The only requirement for the deployment of the system locally or on a cluster is the installation of Docker on each node.

How to use

The NSL-KDD dataset, based on which this project has been developed, can be downloaded from https://www.kaggle.com/hassan06/nslkdd.

Local mode

In order to run the project in local mode, simply configure the run.sh parameters according to your needs and run the script. Docker-Compose will launch all the services on your machine along with the training and real-time classification phase. Classified flows and metrics can be viewed on the kibana dashboard on localhost:5601.

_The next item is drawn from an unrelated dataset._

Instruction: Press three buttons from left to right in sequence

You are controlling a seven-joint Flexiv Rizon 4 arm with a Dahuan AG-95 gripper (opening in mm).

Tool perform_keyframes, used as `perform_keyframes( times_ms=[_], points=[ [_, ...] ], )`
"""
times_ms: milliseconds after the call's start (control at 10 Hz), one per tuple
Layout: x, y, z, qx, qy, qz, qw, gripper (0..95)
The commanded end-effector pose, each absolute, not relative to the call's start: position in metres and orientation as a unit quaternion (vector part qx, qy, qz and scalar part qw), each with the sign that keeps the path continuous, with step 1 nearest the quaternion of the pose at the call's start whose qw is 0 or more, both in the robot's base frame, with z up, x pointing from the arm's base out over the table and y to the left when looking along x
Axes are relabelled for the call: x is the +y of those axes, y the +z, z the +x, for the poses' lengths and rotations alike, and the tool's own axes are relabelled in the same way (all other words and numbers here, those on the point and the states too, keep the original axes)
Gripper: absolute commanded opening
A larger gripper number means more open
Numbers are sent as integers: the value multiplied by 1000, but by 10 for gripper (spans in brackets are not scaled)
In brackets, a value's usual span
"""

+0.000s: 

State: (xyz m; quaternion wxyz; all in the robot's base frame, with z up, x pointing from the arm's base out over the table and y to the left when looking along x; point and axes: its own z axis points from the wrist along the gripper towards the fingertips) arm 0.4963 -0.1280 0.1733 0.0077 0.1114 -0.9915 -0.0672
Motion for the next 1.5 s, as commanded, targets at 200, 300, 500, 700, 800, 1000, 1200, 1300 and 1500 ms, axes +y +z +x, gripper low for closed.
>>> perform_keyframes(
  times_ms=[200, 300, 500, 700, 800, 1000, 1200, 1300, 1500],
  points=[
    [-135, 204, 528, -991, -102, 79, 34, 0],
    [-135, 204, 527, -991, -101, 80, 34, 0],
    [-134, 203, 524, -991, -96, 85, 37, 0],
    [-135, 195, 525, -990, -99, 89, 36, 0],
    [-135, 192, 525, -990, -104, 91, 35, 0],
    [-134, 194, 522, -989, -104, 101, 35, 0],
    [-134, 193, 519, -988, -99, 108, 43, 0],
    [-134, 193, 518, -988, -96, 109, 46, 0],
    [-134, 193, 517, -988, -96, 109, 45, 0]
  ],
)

The testing csv files can be streamed to the Kafka topic with the use of the python scripts and a kafka-console producer. Command example: python sendTestByRate.py 1000 | kafka-console-producer.sh --bootstrap-server <broker_ip>:9094 --topic netflows

Cluster mode

For the automated deployment of the services on a cluster, we need a Docker Swarm setup.

  1. Run docker swarm init on a manager node to start the swarm.
  2. Run docker swarm join to join the swarm from the rest of the nodes as workers or managers using the necessary token.
  3. Run docker node update --label-add <label> <node> to add the required labels on each node based on your choices. The labels are:
    • role=master for Zookeeper, Spark master nodes and nodes that submit the Spark jobs
    • role=worker for Spark workers and Kafka brokers
    • role=esnode for Elasticsearch nodes, Kibana and Elasticsearch-Kibana setup service
  4. Configure the parameters in the run-swarm script according to your needs.
  5. Run the run-swarm script from the manager node.

The testing csv files can be streamed to the Kafka topic with the use of the python scripts and a kafka-console producer. Command example: python sendTestByRate.py 1000 | kafka-console-producer.sh --bootstrap-server <broker_ip>:9094 --topic netflows

The services will be deployed to the corresponding cluster nodes and the training phase will begin. After the training phase, the real-time classification phase starts and results can be viewed live in the Kibana dashboard at the <node_ip:5601> where node_ip is the ip of the node on which kibana has been deployed.